Records drawn from a dataset
_ _ _ _ _ _ _
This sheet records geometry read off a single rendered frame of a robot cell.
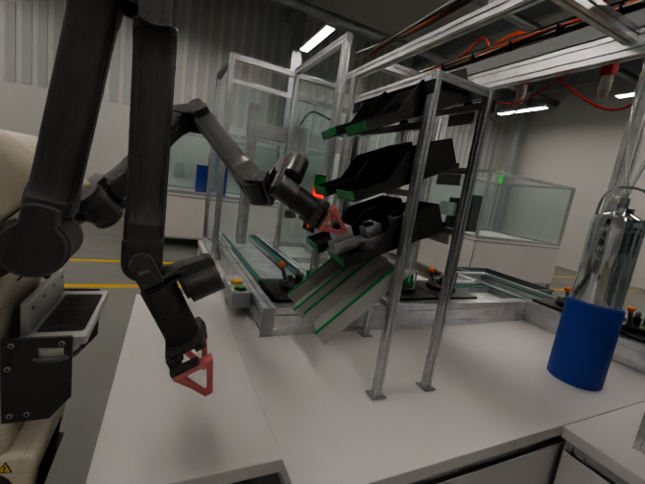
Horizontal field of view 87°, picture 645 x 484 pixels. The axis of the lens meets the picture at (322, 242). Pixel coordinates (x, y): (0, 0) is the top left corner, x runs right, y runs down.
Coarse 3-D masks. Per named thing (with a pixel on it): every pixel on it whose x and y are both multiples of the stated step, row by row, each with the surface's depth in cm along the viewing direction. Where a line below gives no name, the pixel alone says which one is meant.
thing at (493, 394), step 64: (256, 384) 85; (320, 384) 89; (384, 384) 94; (448, 384) 99; (512, 384) 104; (640, 384) 117; (320, 448) 67; (384, 448) 70; (448, 448) 73; (512, 448) 79
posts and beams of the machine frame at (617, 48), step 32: (512, 0) 113; (544, 0) 107; (576, 0) 105; (448, 32) 138; (608, 32) 119; (640, 32) 122; (384, 64) 180; (512, 64) 167; (544, 64) 152; (576, 64) 140; (608, 64) 134; (352, 96) 207; (416, 256) 232
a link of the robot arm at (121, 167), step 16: (176, 112) 99; (192, 112) 97; (176, 128) 98; (192, 128) 105; (96, 176) 84; (112, 176) 86; (96, 192) 81; (112, 192) 89; (80, 208) 81; (112, 224) 87
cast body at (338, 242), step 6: (336, 228) 83; (348, 228) 83; (330, 234) 85; (336, 234) 82; (342, 234) 82; (348, 234) 83; (330, 240) 86; (336, 240) 83; (342, 240) 83; (348, 240) 83; (354, 240) 84; (360, 240) 86; (330, 246) 85; (336, 246) 82; (342, 246) 83; (348, 246) 84; (354, 246) 84; (336, 252) 83; (342, 252) 83
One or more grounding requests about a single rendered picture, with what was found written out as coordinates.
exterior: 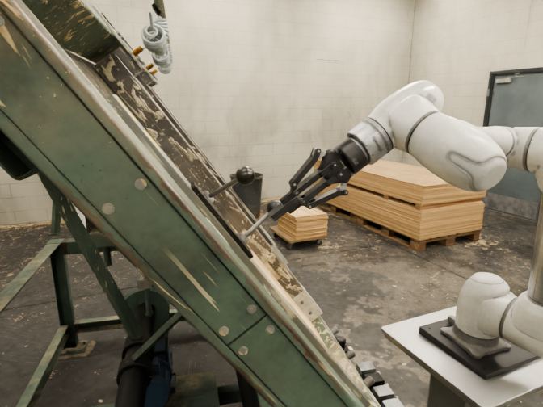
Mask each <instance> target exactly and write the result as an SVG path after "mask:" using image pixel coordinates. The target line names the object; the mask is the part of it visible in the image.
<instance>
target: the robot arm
mask: <svg viewBox="0 0 543 407"><path fill-rule="evenodd" d="M443 105H444V96H443V93H442V91H441V90H440V88H439V87H438V86H437V85H435V84H434V83H432V82H429V81H427V80H419V81H416V82H412V83H410V84H408V85H406V86H404V87H403V88H401V89H399V90H397V91H395V92H394V93H392V94H391V95H390V96H389V97H387V98H386V99H385V100H383V101H382V102H381V103H379V104H378V105H377V106H376V107H375V108H374V109H373V111H372V113H371V114H370V115H369V116H368V117H367V118H366V119H364V120H362V121H361V122H360V123H359V124H358V125H356V126H355V127H354V128H353V129H352V130H351V131H349V132H348V133H347V137H346V138H345V139H344V140H343V141H341V142H340V143H338V144H337V145H336V146H335V147H334V148H333V149H328V150H326V151H323V150H321V149H320V148H316V147H313V149H312V151H311V154H310V156H309V158H308V159H307V160H306V161H305V163H304V164H303V165H302V166H301V168H300V169H299V170H298V171H297V172H296V173H295V174H294V175H293V177H292V178H291V179H290V181H289V182H288V184H289V185H290V188H291V189H290V192H289V193H287V194H286V195H285V196H283V197H282V198H281V199H280V204H279V205H278V206H276V207H275V208H273V209H272V210H271V211H270V212H269V213H268V214H269V216H270V217H271V218H272V219H273V220H274V221H277V220H278V219H280V218H281V217H282V216H283V215H284V214H285V213H287V212H288V213H289V214H291V213H293V212H295V211H296V210H297V209H298V208H299V207H300V206H305V207H306V208H308V209H312V208H315V207H317V206H318V205H320V204H324V203H325V202H327V201H329V200H331V199H333V198H336V197H338V196H341V195H348V190H347V183H348V182H349V180H350V178H351V177H352V176H353V175H354V174H356V173H358V172H359V171H360V170H362V169H363V168H364V167H366V165H367V164H369V165H373V164H374V163H375V162H377V161H378V160H380V159H381V158H382V157H384V156H385V155H386V154H387V153H389V152H390V151H391V150H392V149H394V148H396V149H399V150H401V151H404V152H406V153H408V154H410V155H411V156H412V157H414V158H415V159H416V160H417V161H418V162H419V163H420V164H421V165H422V166H424V167H425V168H426V169H428V170H429V171H431V172H432V173H433V174H434V175H436V176H437V177H439V178H441V179H442V180H444V181H445V182H447V183H449V184H450V185H452V186H454V187H457V188H460V189H462V190H465V191H473V192H480V191H484V190H488V189H490V188H492V187H493V186H495V185H496V184H497V183H498V182H499V181H500V180H501V179H502V177H503V176H504V175H505V172H506V169H507V166H510V167H512V168H515V169H518V170H523V171H527V172H531V173H535V176H536V179H537V184H538V186H539V188H540V190H541V192H542V195H541V206H540V211H539V217H538V222H537V233H536V239H535V245H534V251H533V256H532V267H531V273H530V278H529V284H528V290H527V291H525V292H523V293H521V294H520V295H519V297H517V296H515V295H514V294H513V293H512V292H510V288H509V286H508V285H507V283H506V282H505V281H504V280H503V279H501V278H500V277H499V276H497V275H494V274H491V273H486V272H478V273H475V274H473V275H472V276H471V277H470V278H469V279H467V280H466V282H465V283H464V285H463V287H462V289H461V291H460V295H459V297H458V301H457V310H456V316H453V315H449V316H448V321H449V322H450V323H451V324H452V326H450V327H443V328H441V329H440V332H441V333H442V334H443V335H445V336H447V337H448V338H450V339H451V340H453V341H454V342H455V343H456V344H457V345H458V346H460V347H461V348H463V349H464V350H465V351H467V352H468V353H469V354H470V356H471V357H473V358H474V359H480V358H481V357H482V356H485V355H491V354H493V353H497V352H500V351H504V350H511V345H510V344H509V343H507V342H505V341H503V340H502V339H500V338H504V339H506V340H507V341H509V342H510V343H512V344H514V345H516V346H518V347H520V348H522V349H524V350H526V351H528V352H530V353H532V354H535V355H537V356H540V357H542V358H543V128H541V127H514V128H509V127H501V126H491V127H475V126H473V125H472V124H470V123H467V122H465V121H464V120H458V119H456V118H453V117H451V116H448V115H445V114H443V113H442V112H441V111H442V109H443ZM321 157H322V160H321V163H320V166H319V167H318V168H317V169H316V170H315V171H314V172H313V173H312V174H311V175H309V176H308V177H307V178H305V179H304V180H303V181H301V180H302V179H303V178H304V177H305V176H306V174H307V173H308V172H309V171H310V169H311V168H312V167H313V166H314V164H315V163H316V162H317V160H318V159H320V158H321ZM322 177H323V178H322ZM320 178H322V179H321V181H320V182H318V183H317V184H315V185H314V186H313V187H311V188H310V189H309V190H308V191H307V192H306V193H304V194H303V195H302V196H300V197H299V198H297V197H296V195H299V194H300V193H302V192H303V191H304V190H305V189H307V188H308V187H309V186H311V185H312V184H313V183H315V182H316V181H318V180H319V179H320ZM336 183H341V184H340V185H338V186H337V187H336V188H335V189H332V190H330V191H328V192H326V193H324V194H321V195H319V196H317V197H315V198H314V196H316V195H317V194H319V193H320V192H321V191H323V190H324V189H325V188H326V187H329V186H330V185H331V184H336Z"/></svg>
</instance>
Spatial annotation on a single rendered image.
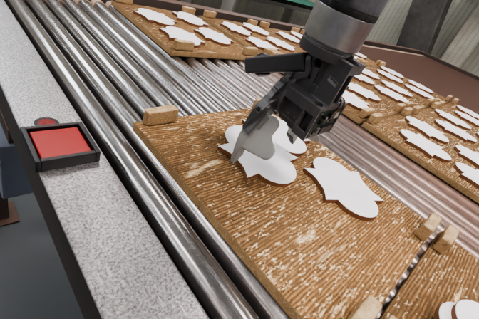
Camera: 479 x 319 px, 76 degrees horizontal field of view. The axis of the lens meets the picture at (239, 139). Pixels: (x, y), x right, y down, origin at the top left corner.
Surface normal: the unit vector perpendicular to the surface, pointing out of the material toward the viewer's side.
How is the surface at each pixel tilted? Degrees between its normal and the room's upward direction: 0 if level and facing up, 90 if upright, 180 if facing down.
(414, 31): 90
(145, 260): 0
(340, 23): 94
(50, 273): 0
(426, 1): 90
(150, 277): 0
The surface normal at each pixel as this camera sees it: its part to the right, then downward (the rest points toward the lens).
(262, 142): -0.42, -0.26
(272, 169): 0.32, -0.76
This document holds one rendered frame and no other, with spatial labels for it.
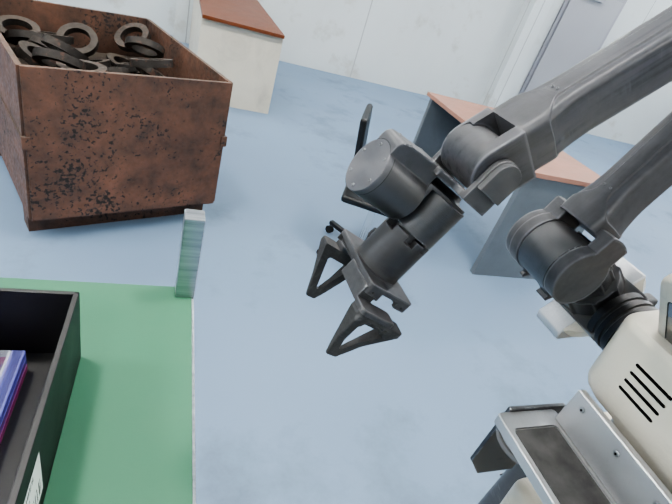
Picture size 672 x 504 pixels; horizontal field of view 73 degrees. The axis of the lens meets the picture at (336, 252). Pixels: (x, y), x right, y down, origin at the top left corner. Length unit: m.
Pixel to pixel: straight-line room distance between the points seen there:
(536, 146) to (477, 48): 7.77
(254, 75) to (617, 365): 4.26
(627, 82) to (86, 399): 0.68
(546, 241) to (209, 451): 1.38
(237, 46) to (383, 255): 4.16
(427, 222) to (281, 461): 1.38
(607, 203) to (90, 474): 0.65
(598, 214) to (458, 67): 7.60
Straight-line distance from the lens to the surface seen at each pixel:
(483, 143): 0.47
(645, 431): 0.68
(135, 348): 0.70
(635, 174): 0.63
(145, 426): 0.63
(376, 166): 0.43
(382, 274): 0.49
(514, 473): 1.23
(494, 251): 3.13
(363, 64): 7.49
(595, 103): 0.52
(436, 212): 0.47
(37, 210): 2.42
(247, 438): 1.77
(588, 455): 0.70
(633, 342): 0.66
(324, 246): 0.54
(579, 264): 0.59
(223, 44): 4.55
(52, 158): 2.31
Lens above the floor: 1.47
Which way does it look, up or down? 32 degrees down
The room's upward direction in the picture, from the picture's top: 19 degrees clockwise
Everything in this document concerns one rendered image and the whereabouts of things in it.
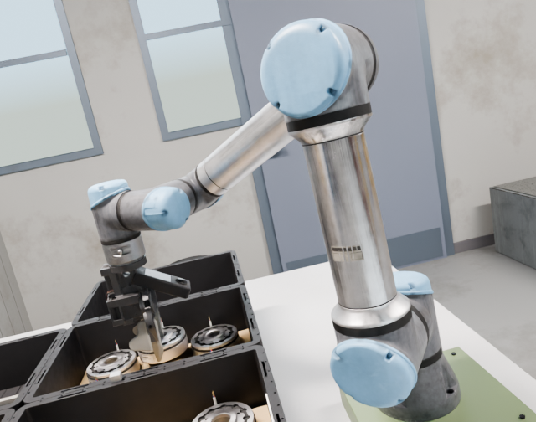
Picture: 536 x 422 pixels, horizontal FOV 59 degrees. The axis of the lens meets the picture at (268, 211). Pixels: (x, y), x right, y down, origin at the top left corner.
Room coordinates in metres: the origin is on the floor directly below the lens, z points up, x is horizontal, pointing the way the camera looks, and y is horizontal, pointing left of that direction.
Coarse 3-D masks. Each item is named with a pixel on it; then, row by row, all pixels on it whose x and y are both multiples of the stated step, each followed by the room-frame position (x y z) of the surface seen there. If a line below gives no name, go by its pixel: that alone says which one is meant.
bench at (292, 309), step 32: (256, 288) 1.58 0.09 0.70; (288, 288) 1.52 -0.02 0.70; (320, 288) 1.47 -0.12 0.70; (256, 320) 1.32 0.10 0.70; (288, 320) 1.28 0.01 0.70; (320, 320) 1.24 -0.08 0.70; (448, 320) 1.09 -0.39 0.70; (288, 352) 1.10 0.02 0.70; (320, 352) 1.07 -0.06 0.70; (480, 352) 0.93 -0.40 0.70; (288, 384) 0.96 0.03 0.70; (320, 384) 0.93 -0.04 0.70; (512, 384) 0.80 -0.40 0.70; (288, 416) 0.85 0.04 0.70; (320, 416) 0.83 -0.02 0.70
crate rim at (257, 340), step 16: (224, 288) 1.02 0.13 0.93; (240, 288) 1.00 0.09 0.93; (160, 304) 1.01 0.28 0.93; (176, 304) 1.00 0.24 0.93; (96, 320) 0.99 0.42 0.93; (64, 336) 0.93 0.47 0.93; (256, 336) 0.76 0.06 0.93; (224, 352) 0.72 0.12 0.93; (48, 368) 0.80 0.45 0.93; (160, 368) 0.71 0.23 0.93; (96, 384) 0.70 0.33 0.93; (32, 400) 0.69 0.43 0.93
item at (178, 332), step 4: (164, 328) 0.97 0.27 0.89; (168, 328) 0.96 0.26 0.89; (172, 328) 0.96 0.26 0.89; (176, 328) 0.96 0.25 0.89; (180, 328) 0.95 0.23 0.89; (176, 332) 0.93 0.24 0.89; (180, 332) 0.93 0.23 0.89; (184, 332) 0.93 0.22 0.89; (172, 336) 0.92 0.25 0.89; (176, 336) 0.92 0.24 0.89; (180, 336) 0.91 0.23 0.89; (168, 340) 0.90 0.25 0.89; (172, 340) 0.91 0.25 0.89; (176, 340) 0.89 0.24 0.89; (180, 340) 0.90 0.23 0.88; (164, 344) 0.89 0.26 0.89; (168, 344) 0.88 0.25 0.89; (172, 344) 0.88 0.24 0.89; (164, 348) 0.88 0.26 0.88; (148, 352) 0.88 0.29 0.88
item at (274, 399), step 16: (240, 352) 0.71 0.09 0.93; (256, 352) 0.70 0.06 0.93; (176, 368) 0.70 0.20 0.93; (112, 384) 0.69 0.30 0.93; (128, 384) 0.69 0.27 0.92; (272, 384) 0.60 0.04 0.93; (48, 400) 0.68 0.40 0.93; (64, 400) 0.68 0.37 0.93; (272, 400) 0.56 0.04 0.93; (16, 416) 0.66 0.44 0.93
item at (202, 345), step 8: (208, 328) 0.98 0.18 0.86; (224, 328) 0.96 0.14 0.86; (232, 328) 0.95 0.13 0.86; (200, 336) 0.95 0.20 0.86; (224, 336) 0.93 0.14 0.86; (232, 336) 0.92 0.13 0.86; (192, 344) 0.92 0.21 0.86; (200, 344) 0.91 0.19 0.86; (208, 344) 0.90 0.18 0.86; (216, 344) 0.89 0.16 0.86; (224, 344) 0.90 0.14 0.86
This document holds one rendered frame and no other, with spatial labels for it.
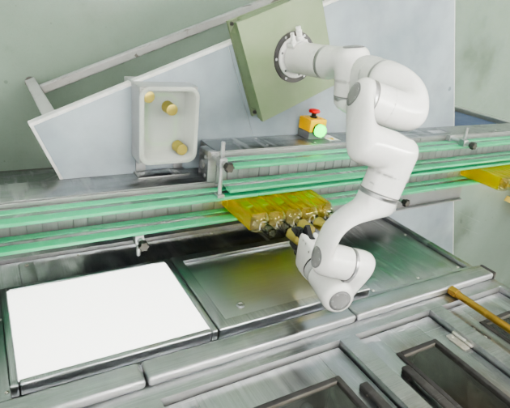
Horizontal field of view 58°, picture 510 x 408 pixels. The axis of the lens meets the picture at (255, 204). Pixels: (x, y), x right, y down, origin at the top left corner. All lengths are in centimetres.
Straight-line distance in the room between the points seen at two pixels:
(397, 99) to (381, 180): 18
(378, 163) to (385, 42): 96
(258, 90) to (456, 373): 95
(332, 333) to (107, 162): 80
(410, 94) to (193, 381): 76
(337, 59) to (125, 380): 92
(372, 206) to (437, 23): 119
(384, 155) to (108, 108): 80
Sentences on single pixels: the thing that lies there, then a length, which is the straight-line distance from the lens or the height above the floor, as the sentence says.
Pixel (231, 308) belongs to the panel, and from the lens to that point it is 119.
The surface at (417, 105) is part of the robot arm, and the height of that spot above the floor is 140.
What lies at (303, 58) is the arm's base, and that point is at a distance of 142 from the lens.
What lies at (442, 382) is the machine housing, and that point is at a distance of 121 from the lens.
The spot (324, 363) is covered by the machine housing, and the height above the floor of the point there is 147.
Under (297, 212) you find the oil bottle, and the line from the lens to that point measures 137.
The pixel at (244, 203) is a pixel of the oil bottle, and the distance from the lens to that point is 137.
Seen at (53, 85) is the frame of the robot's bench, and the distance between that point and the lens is 192.
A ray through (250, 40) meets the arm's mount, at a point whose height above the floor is 82.
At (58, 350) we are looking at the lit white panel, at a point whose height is 125.
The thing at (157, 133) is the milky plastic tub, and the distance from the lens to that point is 143.
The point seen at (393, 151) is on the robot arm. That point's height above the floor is 146.
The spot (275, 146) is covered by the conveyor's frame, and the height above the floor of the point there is 87.
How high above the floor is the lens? 207
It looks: 51 degrees down
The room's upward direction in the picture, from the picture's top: 129 degrees clockwise
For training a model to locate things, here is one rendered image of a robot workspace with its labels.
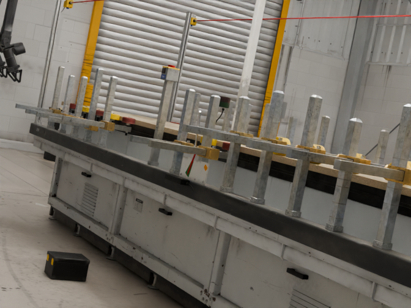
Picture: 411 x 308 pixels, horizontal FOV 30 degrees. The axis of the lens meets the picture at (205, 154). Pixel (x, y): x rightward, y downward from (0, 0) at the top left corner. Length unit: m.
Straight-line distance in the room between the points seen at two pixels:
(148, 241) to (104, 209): 0.71
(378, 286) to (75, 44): 9.21
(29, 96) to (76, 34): 1.14
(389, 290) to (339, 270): 0.25
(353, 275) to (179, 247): 1.65
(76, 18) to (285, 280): 8.49
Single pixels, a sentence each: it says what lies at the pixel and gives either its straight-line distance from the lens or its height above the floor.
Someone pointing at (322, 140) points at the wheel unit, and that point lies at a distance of 4.61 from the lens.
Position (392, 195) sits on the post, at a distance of 2.53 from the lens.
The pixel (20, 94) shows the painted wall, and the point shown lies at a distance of 11.19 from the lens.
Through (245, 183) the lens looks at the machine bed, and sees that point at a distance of 3.60.
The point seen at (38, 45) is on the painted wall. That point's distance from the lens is 11.24.
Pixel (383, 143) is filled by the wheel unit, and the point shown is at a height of 1.04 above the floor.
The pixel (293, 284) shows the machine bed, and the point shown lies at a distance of 3.30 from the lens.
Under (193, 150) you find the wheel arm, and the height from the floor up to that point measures 0.85.
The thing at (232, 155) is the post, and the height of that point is 0.86.
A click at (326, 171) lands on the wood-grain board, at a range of 3.09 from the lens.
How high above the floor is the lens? 1.02
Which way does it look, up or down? 3 degrees down
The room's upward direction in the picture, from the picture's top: 11 degrees clockwise
_ _ _ _ _ _ _
Directions for this task »
Go through the records above and copy each line where "upward" is found.

Task response »
How is the surface at each pixel tilted? Degrees between its normal and the room's upward direction: 0 if level and facing up, 90 if upright, 180 if facing down.
The room's upward direction in the picture, from the picture's top: 19 degrees clockwise
The room's upward direction in the picture, from the picture's top: 129 degrees clockwise
The room's upward direction in the picture, from the picture's top: 11 degrees clockwise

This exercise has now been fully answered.